What the task requires –
Go through the data line by line from the top, retyping each exactly, and end with the line that contains "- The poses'".

*** Opening of Raw data ***

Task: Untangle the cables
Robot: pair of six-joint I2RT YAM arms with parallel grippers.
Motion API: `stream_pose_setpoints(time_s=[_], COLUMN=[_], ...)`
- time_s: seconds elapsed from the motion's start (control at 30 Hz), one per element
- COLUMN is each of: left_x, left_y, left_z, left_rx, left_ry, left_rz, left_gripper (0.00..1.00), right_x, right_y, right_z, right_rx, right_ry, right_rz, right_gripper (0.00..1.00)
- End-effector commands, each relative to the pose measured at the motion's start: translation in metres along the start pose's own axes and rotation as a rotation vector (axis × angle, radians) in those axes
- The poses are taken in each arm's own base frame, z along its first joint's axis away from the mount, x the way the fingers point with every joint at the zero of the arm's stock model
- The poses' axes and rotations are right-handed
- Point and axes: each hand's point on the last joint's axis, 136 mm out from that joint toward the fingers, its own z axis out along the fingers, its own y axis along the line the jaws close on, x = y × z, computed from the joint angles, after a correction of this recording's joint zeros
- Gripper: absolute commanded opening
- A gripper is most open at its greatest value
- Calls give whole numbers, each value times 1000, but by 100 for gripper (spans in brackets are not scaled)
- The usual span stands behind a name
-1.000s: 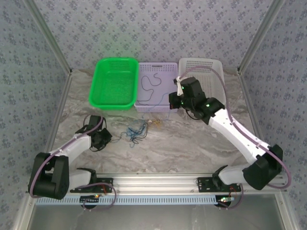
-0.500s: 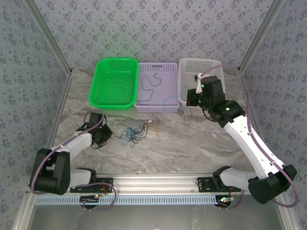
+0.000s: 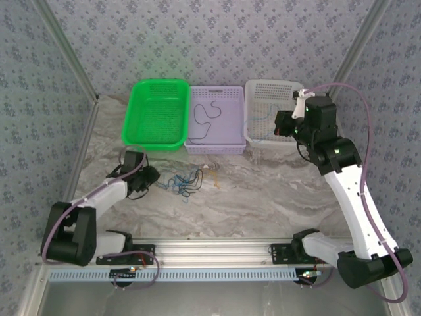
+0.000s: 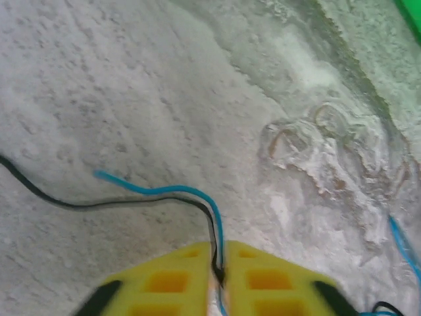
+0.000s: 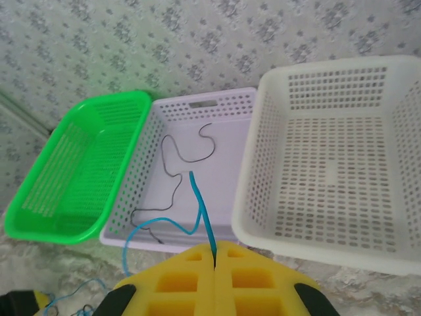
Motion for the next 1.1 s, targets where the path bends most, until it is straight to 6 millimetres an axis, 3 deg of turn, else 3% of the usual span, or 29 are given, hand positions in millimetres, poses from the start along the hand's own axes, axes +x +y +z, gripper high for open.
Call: stream_pose_setpoints(time_s=[0.0,0.13,0.23,0.33,0.4,0.5,0.8,0.93,1.07], left_x=[-28,-40,-33,-6,17,45,87,93,85], left_y=[-57,-101,-143,-200,-227,-253,-259,-255,-248], left_z=[-50,-102,-124,-145,-153,-151,-121,-102,-83], left_rx=[178,300,418,566,629,734,750,703,612], left_ry=[-106,-115,-39,-13,1,72,153,164,126], left_rz=[54,66,85,298,462,581,733,766,789], left_gripper=[57,65,63,61,61,61,61,62,59], right_x=[8,19,29,40,47,55,68,73,78], right_y=[19,34,46,59,70,82,103,108,113], right_z=[3,14,24,34,38,42,40,38,36], right_rx=[-113,-203,-272,-327,-376,-426,-509,-529,-538], right_ry=[43,66,101,145,176,212,279,294,308], right_rz=[-23,-28,-19,-29,-38,-46,-63,-73,-86], right_gripper=[0,0,0,0,0,0,0,0,0])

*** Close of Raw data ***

Solution below –
Task: Untangle the cables
Robot: pair of six-joint I2RT YAM arms with parallel grippers.
Motion API: `stream_pose_setpoints(time_s=[_], COLUMN=[_], ...)`
- time_s: seconds elapsed from the motion's start (control at 30 Hz), one per element
- COLUMN is each of: left_x, left_y, left_z, left_rx, left_ry, left_rz, left_gripper (0.00..1.00), right_x, right_y, right_z, right_rx, right_ry, right_rz, right_gripper (0.00..1.00)
- End-effector commands, each relative to the pose measured at the motion's start: translation in metres along the start pose's own axes and rotation as a rotation vector (axis × angle, radians) in those axes
- The poses are taken in each arm's own base frame, z along its first joint's axis away from the mount, x the way the fingers point with every joint at the zero of the arm's stock model
- The poses' axes and rotations are right-handed

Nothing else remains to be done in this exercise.